## Action item
Would you copy the records below, exactly and only from their first line through the line containing "Picture size 444", without any pictures?

## Working data

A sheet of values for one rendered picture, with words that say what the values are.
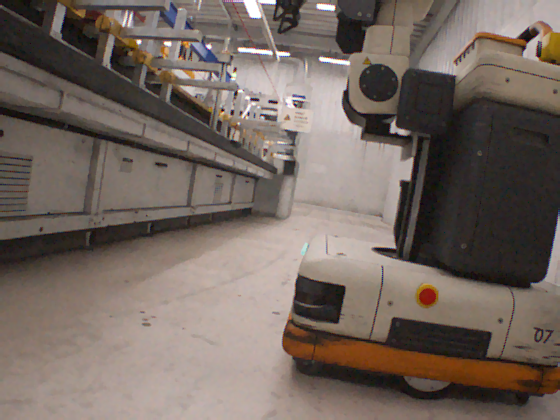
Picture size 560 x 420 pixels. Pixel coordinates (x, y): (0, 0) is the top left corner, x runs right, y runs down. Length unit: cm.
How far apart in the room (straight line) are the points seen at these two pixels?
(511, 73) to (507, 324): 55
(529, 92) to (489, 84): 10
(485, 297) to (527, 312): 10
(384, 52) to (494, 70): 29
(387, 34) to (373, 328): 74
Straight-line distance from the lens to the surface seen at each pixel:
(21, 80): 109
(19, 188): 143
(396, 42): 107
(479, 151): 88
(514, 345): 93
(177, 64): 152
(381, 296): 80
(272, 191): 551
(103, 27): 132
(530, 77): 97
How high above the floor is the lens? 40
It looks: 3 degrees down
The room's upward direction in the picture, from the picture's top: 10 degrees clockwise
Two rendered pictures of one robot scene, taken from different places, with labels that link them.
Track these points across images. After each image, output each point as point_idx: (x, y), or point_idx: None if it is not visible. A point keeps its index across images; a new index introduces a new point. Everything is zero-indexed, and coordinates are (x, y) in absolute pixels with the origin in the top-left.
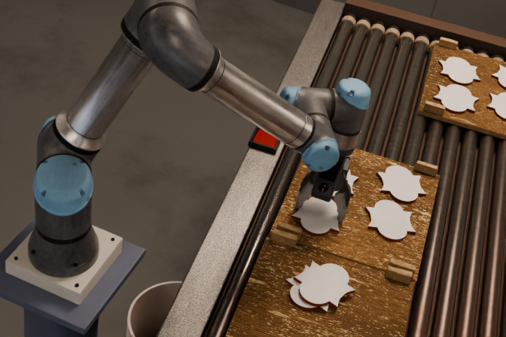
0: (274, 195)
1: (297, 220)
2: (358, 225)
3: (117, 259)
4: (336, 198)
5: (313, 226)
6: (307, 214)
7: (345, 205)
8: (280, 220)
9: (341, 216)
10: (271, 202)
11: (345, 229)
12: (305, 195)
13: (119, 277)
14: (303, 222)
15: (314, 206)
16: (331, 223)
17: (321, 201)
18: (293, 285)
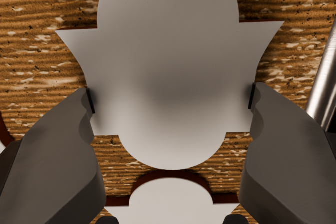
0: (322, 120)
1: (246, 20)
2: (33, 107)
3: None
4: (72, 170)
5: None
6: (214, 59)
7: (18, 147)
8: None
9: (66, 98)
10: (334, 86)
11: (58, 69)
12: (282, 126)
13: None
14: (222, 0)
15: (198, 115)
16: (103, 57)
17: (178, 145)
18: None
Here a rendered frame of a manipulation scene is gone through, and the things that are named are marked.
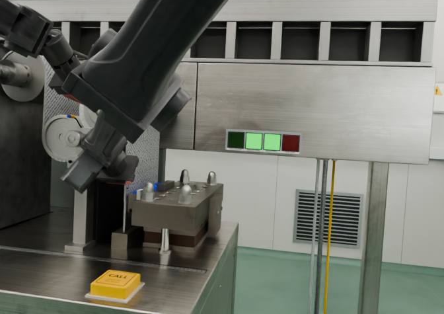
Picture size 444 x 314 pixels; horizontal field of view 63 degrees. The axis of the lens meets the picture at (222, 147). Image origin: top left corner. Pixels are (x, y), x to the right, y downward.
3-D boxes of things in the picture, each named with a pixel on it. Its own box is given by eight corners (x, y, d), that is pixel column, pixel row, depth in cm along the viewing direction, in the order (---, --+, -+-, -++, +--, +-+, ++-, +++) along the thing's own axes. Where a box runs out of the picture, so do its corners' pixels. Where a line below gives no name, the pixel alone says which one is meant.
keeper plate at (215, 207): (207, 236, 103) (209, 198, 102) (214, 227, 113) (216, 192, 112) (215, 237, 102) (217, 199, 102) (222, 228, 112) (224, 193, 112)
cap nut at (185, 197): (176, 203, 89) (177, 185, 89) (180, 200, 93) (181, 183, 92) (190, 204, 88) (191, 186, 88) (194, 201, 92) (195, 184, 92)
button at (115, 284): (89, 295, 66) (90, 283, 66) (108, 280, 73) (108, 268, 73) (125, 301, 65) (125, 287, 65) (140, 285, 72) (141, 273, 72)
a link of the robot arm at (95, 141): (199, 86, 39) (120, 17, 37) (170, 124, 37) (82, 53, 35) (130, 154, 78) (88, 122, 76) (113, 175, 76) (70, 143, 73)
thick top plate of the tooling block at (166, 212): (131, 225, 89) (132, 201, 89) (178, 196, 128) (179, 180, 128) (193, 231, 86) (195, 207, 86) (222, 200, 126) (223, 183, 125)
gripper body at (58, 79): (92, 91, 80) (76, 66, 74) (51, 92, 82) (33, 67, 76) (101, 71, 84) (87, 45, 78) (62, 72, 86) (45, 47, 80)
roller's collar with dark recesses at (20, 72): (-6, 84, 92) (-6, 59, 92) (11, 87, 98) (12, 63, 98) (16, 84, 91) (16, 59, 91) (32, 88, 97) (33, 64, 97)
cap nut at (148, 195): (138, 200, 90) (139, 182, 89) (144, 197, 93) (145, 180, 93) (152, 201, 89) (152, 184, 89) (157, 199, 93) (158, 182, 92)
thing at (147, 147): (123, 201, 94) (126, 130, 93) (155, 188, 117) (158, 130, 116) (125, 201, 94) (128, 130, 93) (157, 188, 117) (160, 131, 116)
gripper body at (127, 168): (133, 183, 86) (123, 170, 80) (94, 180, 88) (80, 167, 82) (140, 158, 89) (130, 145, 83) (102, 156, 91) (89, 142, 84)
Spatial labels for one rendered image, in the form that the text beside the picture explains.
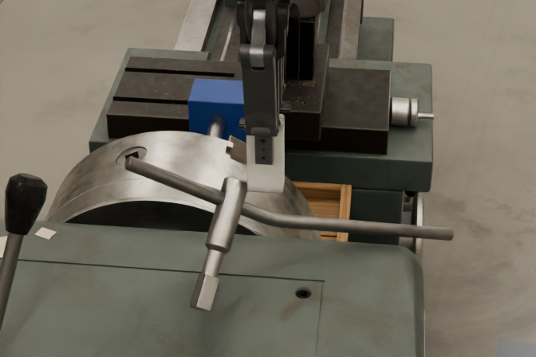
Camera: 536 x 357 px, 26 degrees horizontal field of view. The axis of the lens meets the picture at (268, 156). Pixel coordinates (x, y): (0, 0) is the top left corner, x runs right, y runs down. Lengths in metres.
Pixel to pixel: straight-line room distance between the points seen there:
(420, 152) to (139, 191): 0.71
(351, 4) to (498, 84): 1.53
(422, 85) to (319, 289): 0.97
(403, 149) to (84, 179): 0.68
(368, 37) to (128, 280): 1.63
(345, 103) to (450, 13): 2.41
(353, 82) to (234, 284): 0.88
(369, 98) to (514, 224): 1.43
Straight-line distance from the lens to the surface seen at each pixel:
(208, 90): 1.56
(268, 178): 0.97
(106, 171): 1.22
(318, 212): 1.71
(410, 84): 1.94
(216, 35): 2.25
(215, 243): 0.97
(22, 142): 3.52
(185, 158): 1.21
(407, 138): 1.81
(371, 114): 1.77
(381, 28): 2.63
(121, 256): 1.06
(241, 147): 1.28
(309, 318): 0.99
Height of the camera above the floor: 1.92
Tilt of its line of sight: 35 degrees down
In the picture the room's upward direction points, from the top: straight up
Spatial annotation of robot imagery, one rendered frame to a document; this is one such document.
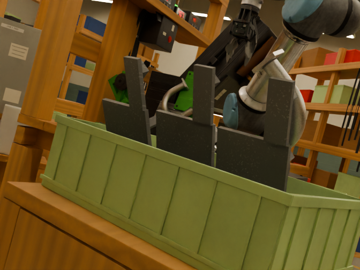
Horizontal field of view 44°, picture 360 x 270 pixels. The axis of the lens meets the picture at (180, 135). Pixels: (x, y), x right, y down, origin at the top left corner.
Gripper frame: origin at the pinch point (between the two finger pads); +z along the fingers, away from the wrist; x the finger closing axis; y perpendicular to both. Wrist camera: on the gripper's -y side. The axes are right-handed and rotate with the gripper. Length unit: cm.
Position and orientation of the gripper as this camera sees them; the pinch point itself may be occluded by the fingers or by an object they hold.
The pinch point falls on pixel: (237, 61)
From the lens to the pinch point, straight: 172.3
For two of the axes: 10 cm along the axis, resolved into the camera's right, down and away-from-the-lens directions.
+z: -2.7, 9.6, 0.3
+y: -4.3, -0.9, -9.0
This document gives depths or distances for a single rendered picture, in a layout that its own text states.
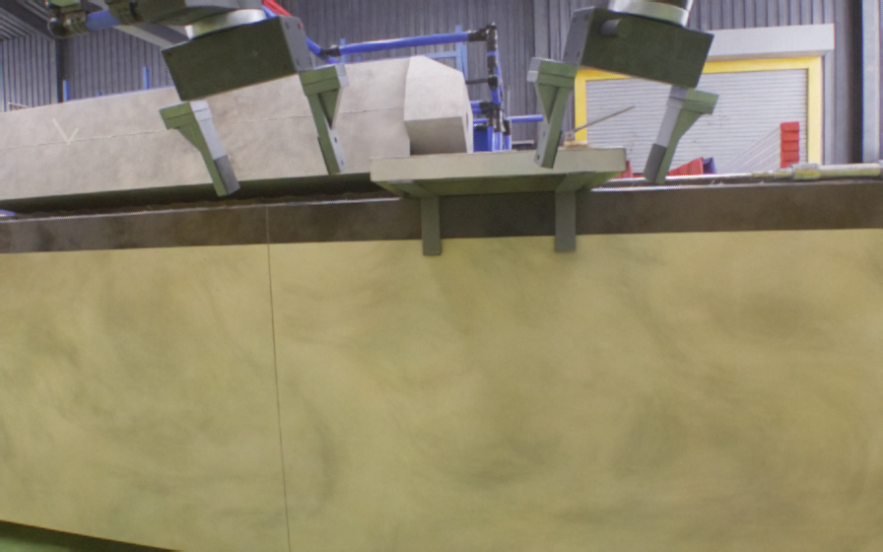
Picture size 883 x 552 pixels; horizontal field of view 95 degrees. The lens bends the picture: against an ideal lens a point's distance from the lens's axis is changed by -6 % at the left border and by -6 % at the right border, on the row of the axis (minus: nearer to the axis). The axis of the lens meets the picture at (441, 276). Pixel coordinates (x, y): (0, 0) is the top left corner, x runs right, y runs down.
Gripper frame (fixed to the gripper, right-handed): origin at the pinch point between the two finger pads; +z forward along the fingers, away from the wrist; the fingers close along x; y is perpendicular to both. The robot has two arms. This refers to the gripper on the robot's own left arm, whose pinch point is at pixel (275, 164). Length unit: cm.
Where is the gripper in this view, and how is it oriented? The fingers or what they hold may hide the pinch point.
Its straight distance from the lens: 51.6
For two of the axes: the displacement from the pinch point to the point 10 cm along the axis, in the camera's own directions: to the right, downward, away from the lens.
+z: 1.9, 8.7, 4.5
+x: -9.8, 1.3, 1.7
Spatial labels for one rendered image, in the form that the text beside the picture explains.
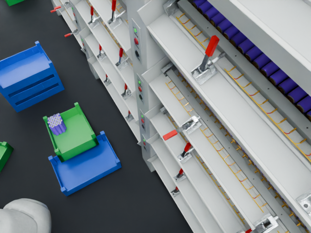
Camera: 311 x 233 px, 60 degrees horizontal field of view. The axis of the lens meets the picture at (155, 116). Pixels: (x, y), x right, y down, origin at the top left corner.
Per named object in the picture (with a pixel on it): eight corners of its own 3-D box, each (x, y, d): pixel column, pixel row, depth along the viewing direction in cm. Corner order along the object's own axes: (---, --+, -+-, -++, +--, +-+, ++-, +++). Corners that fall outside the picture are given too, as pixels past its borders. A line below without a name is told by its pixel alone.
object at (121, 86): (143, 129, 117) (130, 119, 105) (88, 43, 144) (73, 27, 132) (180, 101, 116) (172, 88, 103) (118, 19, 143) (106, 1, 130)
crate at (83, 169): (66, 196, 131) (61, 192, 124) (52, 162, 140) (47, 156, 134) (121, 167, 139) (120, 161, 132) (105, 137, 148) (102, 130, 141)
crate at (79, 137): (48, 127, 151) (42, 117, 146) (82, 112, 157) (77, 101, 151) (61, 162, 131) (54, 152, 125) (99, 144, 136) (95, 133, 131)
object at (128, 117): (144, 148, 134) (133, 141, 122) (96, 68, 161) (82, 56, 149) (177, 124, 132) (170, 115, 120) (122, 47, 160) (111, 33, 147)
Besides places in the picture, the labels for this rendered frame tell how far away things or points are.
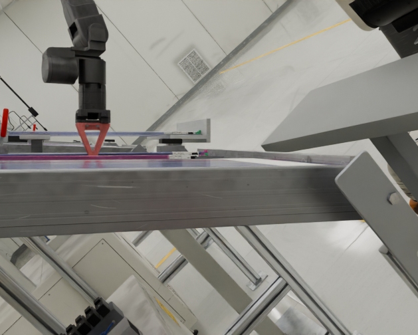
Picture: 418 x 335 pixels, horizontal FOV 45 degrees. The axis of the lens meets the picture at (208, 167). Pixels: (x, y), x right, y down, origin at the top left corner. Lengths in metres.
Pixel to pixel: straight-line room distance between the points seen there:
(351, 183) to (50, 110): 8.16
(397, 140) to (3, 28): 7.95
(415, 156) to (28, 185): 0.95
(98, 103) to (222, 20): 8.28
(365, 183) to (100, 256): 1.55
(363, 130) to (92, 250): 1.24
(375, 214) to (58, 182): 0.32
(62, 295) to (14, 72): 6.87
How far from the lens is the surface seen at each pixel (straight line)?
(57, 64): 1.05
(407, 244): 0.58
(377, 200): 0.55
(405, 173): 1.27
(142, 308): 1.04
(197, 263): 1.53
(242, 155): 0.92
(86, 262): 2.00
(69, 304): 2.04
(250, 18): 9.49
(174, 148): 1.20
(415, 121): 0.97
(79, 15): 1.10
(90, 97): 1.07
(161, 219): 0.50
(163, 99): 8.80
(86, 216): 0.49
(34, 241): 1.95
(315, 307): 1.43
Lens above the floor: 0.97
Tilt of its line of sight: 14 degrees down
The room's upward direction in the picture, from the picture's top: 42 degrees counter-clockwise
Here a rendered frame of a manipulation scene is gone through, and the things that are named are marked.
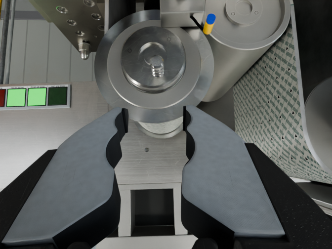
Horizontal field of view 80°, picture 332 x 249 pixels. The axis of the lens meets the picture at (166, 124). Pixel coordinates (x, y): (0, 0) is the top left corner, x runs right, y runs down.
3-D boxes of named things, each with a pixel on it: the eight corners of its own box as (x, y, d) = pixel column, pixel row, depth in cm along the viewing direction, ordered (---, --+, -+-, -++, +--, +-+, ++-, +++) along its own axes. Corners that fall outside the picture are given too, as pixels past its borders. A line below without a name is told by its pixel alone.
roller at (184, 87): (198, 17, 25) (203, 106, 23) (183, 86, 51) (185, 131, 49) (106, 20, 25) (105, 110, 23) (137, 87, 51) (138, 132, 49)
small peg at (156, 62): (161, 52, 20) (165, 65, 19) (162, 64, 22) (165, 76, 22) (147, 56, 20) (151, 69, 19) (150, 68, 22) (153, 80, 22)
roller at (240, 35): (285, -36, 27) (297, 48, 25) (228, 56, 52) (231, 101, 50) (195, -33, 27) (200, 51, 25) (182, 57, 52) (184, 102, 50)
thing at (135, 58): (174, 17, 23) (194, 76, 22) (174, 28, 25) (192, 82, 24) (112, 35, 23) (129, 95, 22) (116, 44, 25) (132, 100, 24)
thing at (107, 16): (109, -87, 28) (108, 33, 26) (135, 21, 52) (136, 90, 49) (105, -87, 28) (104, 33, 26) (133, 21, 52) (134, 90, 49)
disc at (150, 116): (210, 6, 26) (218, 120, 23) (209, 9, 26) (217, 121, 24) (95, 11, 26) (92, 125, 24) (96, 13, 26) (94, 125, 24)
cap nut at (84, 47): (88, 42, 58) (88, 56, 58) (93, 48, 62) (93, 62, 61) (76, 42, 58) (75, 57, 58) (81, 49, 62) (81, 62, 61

## Exercise response
A sheet of values for one rendered picture, with words that say what the values are.
Picture size 560 x 420 pixels. Pixel coordinates (x, y): (0, 0) is the top left corner, x runs right, y runs down. Length unit: cm.
How far apart in the room (straight line) are the points seen at these two pixels?
(511, 73) to (507, 324): 55
(529, 92) to (489, 84): 10
(485, 297) to (527, 312): 10
(384, 52) to (494, 70): 29
(387, 34) to (373, 328): 74
Straight-line distance from the lens to the surface seen at each pixel:
(21, 80): 109
(19, 188): 143
(396, 42): 107
(479, 151): 88
(514, 345): 93
(177, 64): 152
(381, 296): 80
(272, 191): 551
(103, 27): 132
(530, 77): 97
How high above the floor is the lens? 40
It looks: 3 degrees down
The room's upward direction in the picture, from the picture's top: 10 degrees clockwise
Two rendered pictures of one robot scene, taken from different places, with labels that link them.
Track these points across images. After each image, output each point as point_idx: (x, y), or point_idx: None if it is not visible. A point keeps its index across images; a new index introduces a new point. Everything is zero-indexed, and coordinates are (x, y) in absolute pixels with the origin in the top-left.
0: (274, 195)
1: (297, 220)
2: (358, 225)
3: (117, 259)
4: (336, 198)
5: (313, 226)
6: (307, 214)
7: (345, 205)
8: (280, 220)
9: (341, 216)
10: (271, 202)
11: (345, 229)
12: (305, 195)
13: (119, 277)
14: (303, 222)
15: (314, 206)
16: (331, 223)
17: (321, 201)
18: (293, 285)
0: (322, 120)
1: (246, 20)
2: (33, 107)
3: None
4: (72, 170)
5: None
6: (214, 59)
7: (18, 147)
8: None
9: (66, 98)
10: (334, 86)
11: (58, 69)
12: (282, 126)
13: None
14: (222, 0)
15: (198, 115)
16: (103, 57)
17: (178, 145)
18: None
Here a rendered frame of a manipulation scene is gone through, and the things that are named are marked.
Picture size 444 x 314 pixels; horizontal field of view 63 degrees. The axis of the lens meets the picture at (222, 147). Image origin: top left corner. Pixels are (x, y), x to the right, y downward.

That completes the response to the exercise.